Kalah dan tersingkirnya Pejuang Pangan Lokal; Refleksi atas Nasib Pedagang Kecil di Pasar Rakyat Ibu

Oleh : Mohtar Ridwan

 

Negara melalui konstitusi menjamin hak warga atas pekerjaan dan penghidupan yang layak. UUD 1945 Pasal 27 ayat (2) menegaskan hal tersebut, dan dalam konteks usaha kecil, jaminan itu dipertegas melalui Undang-Undang Nomor 20 Tahun 2008 tentang UMKM.

Regulasi ini memberikan landasan hukum yang lebih komprehensif agar pelaku UMKM mendapatkan perlindungan dan kesempatan berkembang secara adil.

Meski itu, kenyataan di lapangan menunjukkan bahwa pelaku usaha kecil masih menghadapi tantangan yang tidak sederhana.

Udara Pagi yang menggigil, riuh berisik para penjual dan pembeli saling tawar menawar harga menandai padatnya aktivitas dipasar Ibu pagi ini (Sabtu, 6 Desember 2025).

Usai menunaikan shalat subuh, saya melangkah keluar dari lapak dan menyaksikan wajah orang-orang yang datang dari berbagai wilayah. Ada yang dari wilayah terdekat (Kecamatan ibu),  ada yang berasal dari kecamatan ibu selatan, dari kecamatan Tabaru, bahkan ada pula yang berasal dari loloda.

Sebuah pertemuan antara penjual dan pembeli untuk melakukan transaksi ekonomi dan menetapkan harga, selain itu aktivitas ini sekaligus menandai terpeliharanya hubungan silaturahmi antar masyarakat.

Pasar Rakyat Ibu merupakan salah satu pasar yang paling padat aktivitas di empat kecamatan (ibu, ibu selatan, Tabaru dan loloda). Pasar rakyat yang mulai ada semenjak tahun 1970an ini masih eksis hingga saat ini namun menyimpan sisi gelap yang sedang tidak baik baik saja.

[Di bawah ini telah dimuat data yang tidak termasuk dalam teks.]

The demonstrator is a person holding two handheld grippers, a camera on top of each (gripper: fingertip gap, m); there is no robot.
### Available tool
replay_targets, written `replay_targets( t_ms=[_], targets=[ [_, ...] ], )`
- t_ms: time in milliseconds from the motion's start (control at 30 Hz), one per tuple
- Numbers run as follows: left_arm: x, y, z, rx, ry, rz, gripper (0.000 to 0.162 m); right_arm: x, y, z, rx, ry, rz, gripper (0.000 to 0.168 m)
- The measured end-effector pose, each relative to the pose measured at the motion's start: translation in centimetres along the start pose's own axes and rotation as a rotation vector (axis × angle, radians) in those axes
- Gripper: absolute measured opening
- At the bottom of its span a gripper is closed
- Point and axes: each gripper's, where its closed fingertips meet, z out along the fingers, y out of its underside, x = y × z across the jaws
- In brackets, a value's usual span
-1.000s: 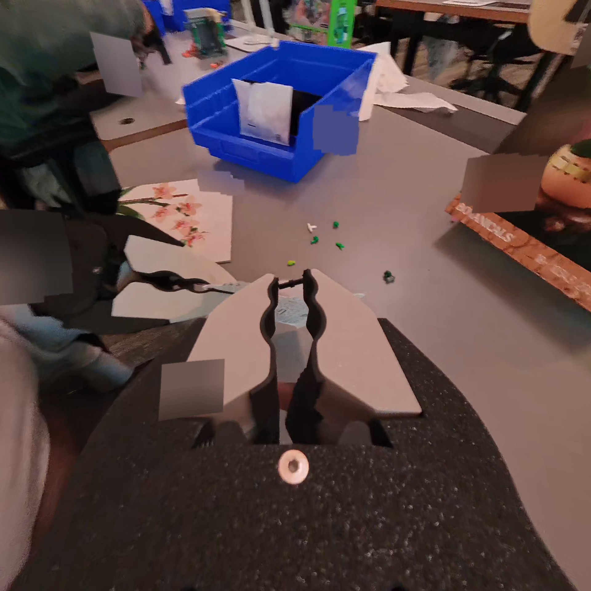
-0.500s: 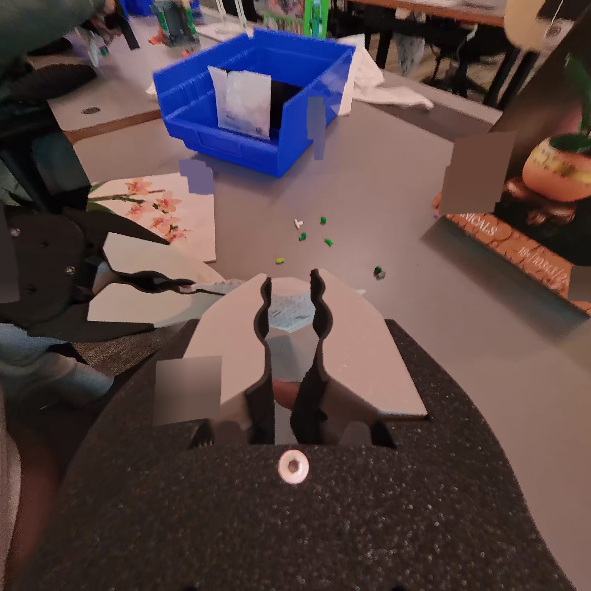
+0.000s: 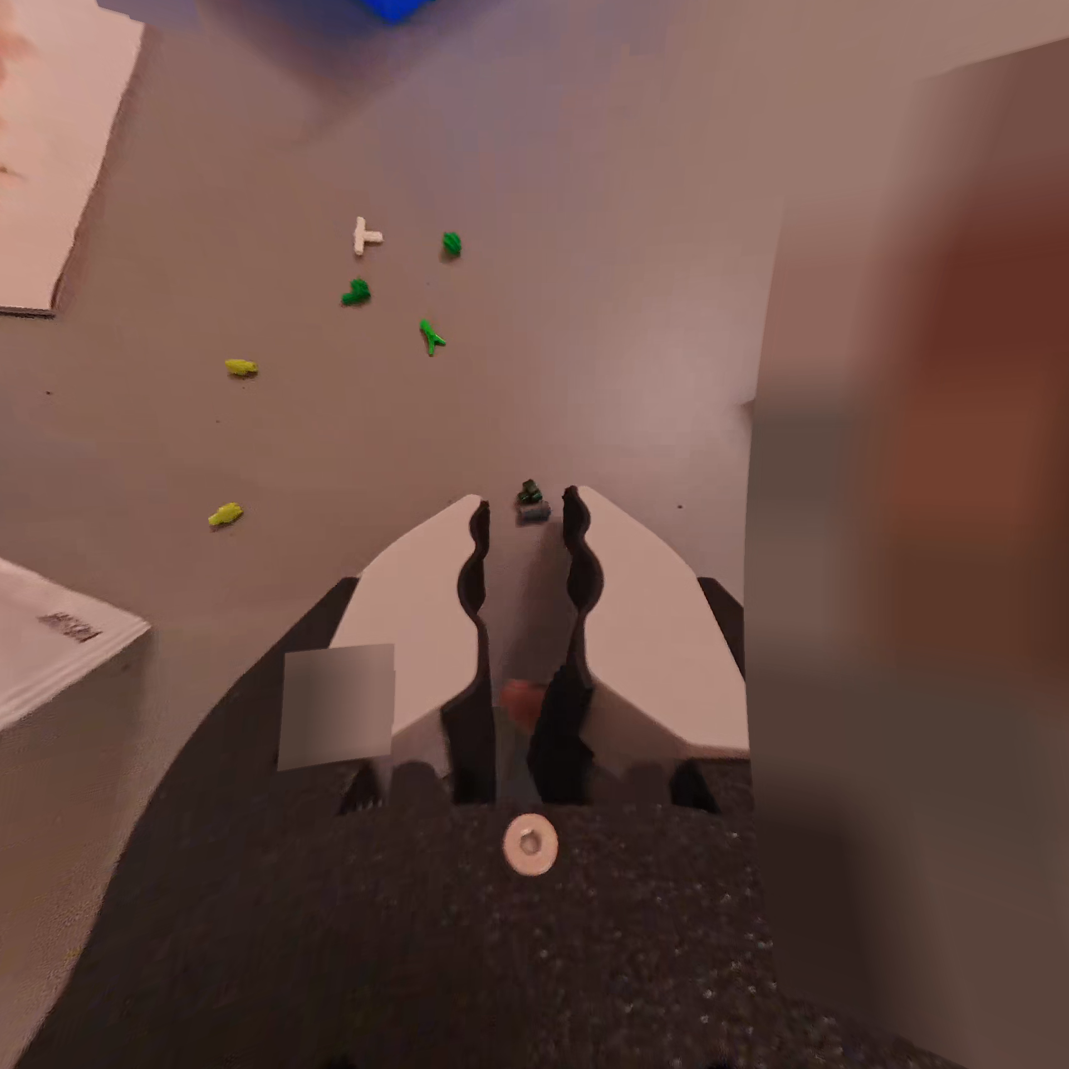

Minimnya infrastruktur serta tidak tersedianya terminal dan area parkir membuat akses jalan utama sangat terganggu. Sehingga, wajah pasar ini terlihat semrawut, banyak pedagang Barito (pangan) yang tidak mendapatkan tempat untuk dapat berjualan dengan aman dan nyaman.

Namun meski dengan beragam keterbatasan infrastruktur tersebut, padatnya aktivitas di pasar rakyat ini benar-benar menunjukkan geliat ekonomi yang luar biasa dimana pergerakan, dinamika, dan vitalitas dalam kegiatan ekonomi masyarakat terlihat intens di Pasar ini.

Hari Sabtu menjadi pilihan hari yang ditetapkan sebagai puncak dari aktivitas pasar Ibu (hari Pasar). Dimana pada tahun-tahun sebelum 1999 pernah diberlakukan dua hari dalam seminggu yakni hari Rabu dan hari Sabtu. Namun Pasca tahun 2000an barulah hari pasar diberlakukan hanya sekali dalam seminggu hingga saat ini.

Para pedagang lokal biasanya hadir di pasar ini sehari sebelum hari pasar, mereka para penjual itu biasanya tiba dipasar pada Jumat malam antara pukul 19.00 hingga 23.00 WIT. Aktivitas bongkar-muat barang  untuk dijual pada esok harinya nampak sangat sibuk.  Jenis barang yang mau dijual beragam jenisnya, mulai dari Cabe, Tomat, bawang merah, piisang, ubi,  kacang-kacangan, sayur mayur dan lain-lain.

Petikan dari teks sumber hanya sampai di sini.